Honoring New Orleans
January 1, 1970
Recently, someone asked my why the chefs and restaurateurs of Charleston, SC felt so strongly about the hurricane in New Orleans that we raised over $200,000 for the Red Cross and other programs in two events. First, of course, all Charlestoniansfeel empathy because of our own brushes with hurricanes, particularly Hugo. But there is another, deeper reason for chefs and cooks to weep.
New Orleans, as well as the rest of coastal Louisiana and Mississippi is our spiritual and cultural culinary home. For many of us it was the first place that titillated our taste buds. We have heard all of our lives about the greats – Arnaud’s, Gallatoire’s, Commander’s Palace, Brennan’s. We know New Orleans, with the help of Ella Brennan, turned out Paul Prudhomme, Emeril, and many others who changed the palette, not just of the Southern United States, but the world, where they both sell spices and ideas as far away as Japan.
On of the first cook books I ever owned was River Road, a spiral bound book with words like roux, gumbo, jambalaya, and more that made mouths water and tongues tingle long before Julia Child appeared on her first television show. A book that gives permission to do a recipe several ways, it has remained in print since its initial issue--a book that teaches how to cook.

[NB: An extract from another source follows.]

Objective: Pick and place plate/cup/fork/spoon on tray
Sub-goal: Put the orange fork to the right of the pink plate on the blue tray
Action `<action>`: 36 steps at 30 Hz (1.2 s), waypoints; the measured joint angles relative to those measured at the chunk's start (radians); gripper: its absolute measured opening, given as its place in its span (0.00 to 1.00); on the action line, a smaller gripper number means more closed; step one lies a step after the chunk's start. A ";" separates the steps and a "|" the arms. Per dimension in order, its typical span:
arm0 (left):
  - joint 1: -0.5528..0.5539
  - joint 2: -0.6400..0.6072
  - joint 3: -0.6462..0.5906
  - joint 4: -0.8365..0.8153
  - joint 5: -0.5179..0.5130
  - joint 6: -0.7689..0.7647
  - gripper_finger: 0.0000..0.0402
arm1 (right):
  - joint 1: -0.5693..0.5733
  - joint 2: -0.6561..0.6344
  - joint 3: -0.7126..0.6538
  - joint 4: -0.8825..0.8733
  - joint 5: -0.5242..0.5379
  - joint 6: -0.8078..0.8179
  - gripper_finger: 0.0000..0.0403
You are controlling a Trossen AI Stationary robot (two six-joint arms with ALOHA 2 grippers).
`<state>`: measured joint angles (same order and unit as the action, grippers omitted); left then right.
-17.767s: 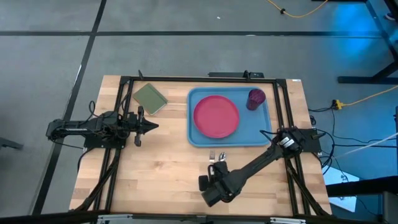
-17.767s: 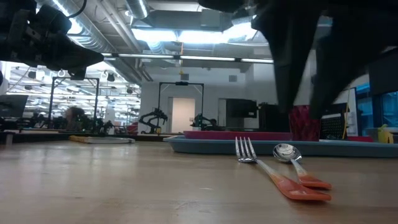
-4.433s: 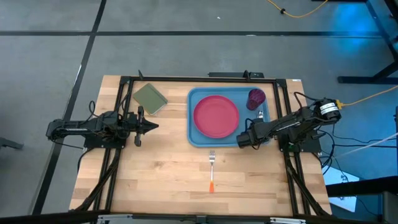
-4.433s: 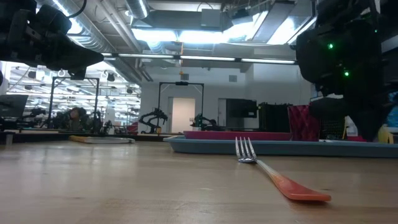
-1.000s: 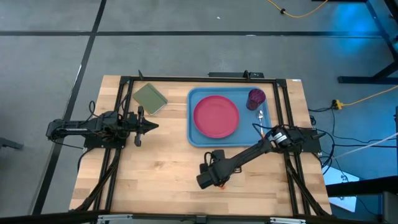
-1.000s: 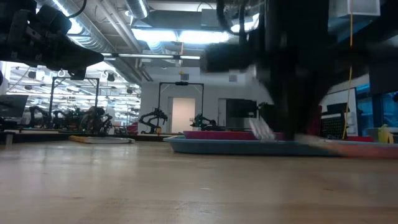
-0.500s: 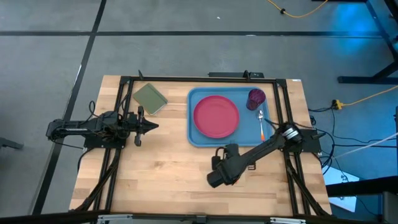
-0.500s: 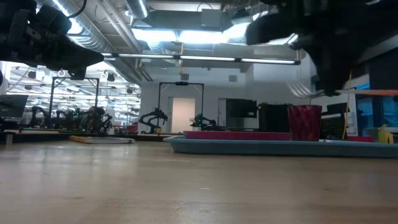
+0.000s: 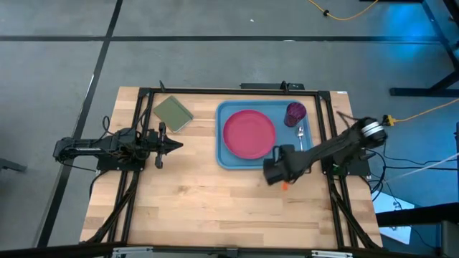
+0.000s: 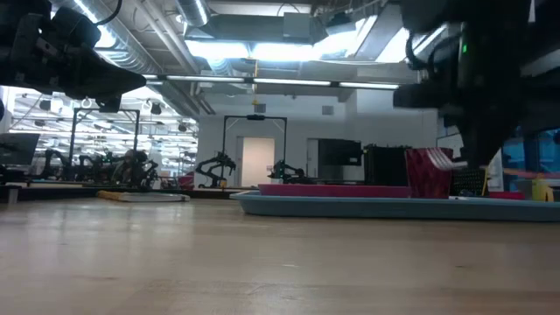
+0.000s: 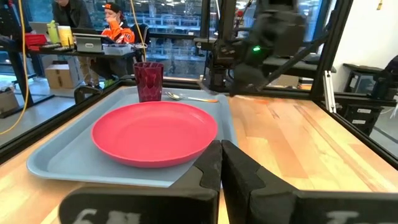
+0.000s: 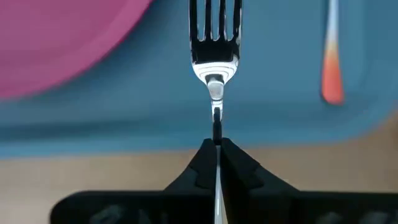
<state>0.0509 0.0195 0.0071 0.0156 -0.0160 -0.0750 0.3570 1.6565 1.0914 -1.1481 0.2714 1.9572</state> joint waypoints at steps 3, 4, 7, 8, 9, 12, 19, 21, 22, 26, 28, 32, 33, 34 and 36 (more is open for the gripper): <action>0.000 0.000 0.000 0.000 0.000 0.000 0.00 | -0.067 -0.083 -0.129 0.113 0.002 -0.063 0.02; 0.000 0.000 0.000 0.000 0.000 0.000 0.00 | -0.090 -0.106 -0.161 0.139 0.001 -0.087 0.02; 0.000 0.000 0.000 0.000 -0.001 0.000 0.00 | -0.154 -0.164 -0.204 0.181 0.000 -0.157 0.02; 0.000 0.000 0.000 0.000 -0.001 0.000 0.00 | -0.174 -0.175 -0.206 0.181 0.001 -0.177 0.02; 0.000 0.000 0.000 0.000 -0.001 0.000 0.00 | -0.194 -0.184 -0.207 0.174 0.001 -0.198 0.02; 0.000 0.000 0.000 0.000 -0.001 0.000 0.00 | -0.249 -0.202 -0.207 0.146 0.000 -0.252 0.02; 0.000 0.000 0.000 0.000 -0.001 0.000 0.00 | -0.371 -0.208 -0.207 0.103 0.004 -0.364 0.02; 0.000 0.000 0.000 0.000 -0.001 0.000 0.00 | -0.405 -0.208 -0.207 0.113 0.008 -0.399 0.02; 0.000 0.000 0.000 0.000 -0.001 0.000 0.00 | -0.421 -0.208 -0.207 0.116 0.008 -0.425 0.02; 0.000 0.000 0.000 0.000 -0.001 0.000 0.00 | -0.464 -0.207 -0.222 0.167 0.003 -0.492 0.02; 0.000 0.000 0.000 0.000 -0.001 0.000 0.00 | -0.474 -0.207 -0.247 0.203 -0.015 -0.499 0.02; 0.000 0.000 0.000 0.000 -0.001 0.000 0.00 | -0.475 -0.207 -0.293 0.260 -0.029 -0.498 0.02; 0.000 0.000 0.000 0.000 -0.001 0.000 0.00 | -0.476 -0.207 -0.300 0.263 -0.030 -0.498 0.02; 0.000 0.000 0.000 0.000 -0.001 0.000 0.00 | -0.479 -0.207 -0.307 0.267 -0.030 -0.498 0.02; 0.000 0.000 0.000 0.000 -0.001 0.000 0.00 | -0.488 -0.207 -0.324 0.270 -0.022 -0.498 0.02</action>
<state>0.0509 0.0196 0.0071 0.0154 -0.0170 -0.0751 -0.1307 1.4498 0.7679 -0.8778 0.2492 1.4590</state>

The food is so integral to the culture the only encyclopedia of a state’s cuisine is the one recently done by John Folse, delineating the history of the cuisine and foods of Louisiana. (I once was in Lafayette, Louisiana, doing a fund raiser with John during a “small”l hurricane. Another celebrity chef didn’t show up, and John was outraged at his temerity. I was quaking in my boots. After all, I had arrived early and couldn’t get out to go home.)
It was in the kitchen of Commander’s Palace that I learned to poach an egg perfectly. It was during walks next to the harbor, talking to Paul Prudhomme, that I learned about all the fish that were being wasted each day and of his desire to use fish that were then being thrown away. (How could he have anticipated that an entire nation would start craving one of those fish--blackened redfish?)
It is not just the great chefs that we grieve for, nor the great restaurants that taught Americans how to dine on other than European rehashes. We know it was the home of the first cuisine developed as a result of Africans on our continent. We know it is the waiters and maitre’d’s who gave first distinction to their professions, and passed on the elegance of their professions. It is the people’s food – muffallettas, p’o boys, barbecued shrimp, Cajun and Creole foods that have been the basis of New Orleans hospitality. It is the workers in those restaurants that wash the dishes, the sauce chefs that make the same sauces to perfection, day after day, the fresh food in the market, the love tomatoes, the beignets, the coffee. Ah, wasn’t it in New Orleans that we first learned coffee didn’t come in a jar to be dissolved by hot water?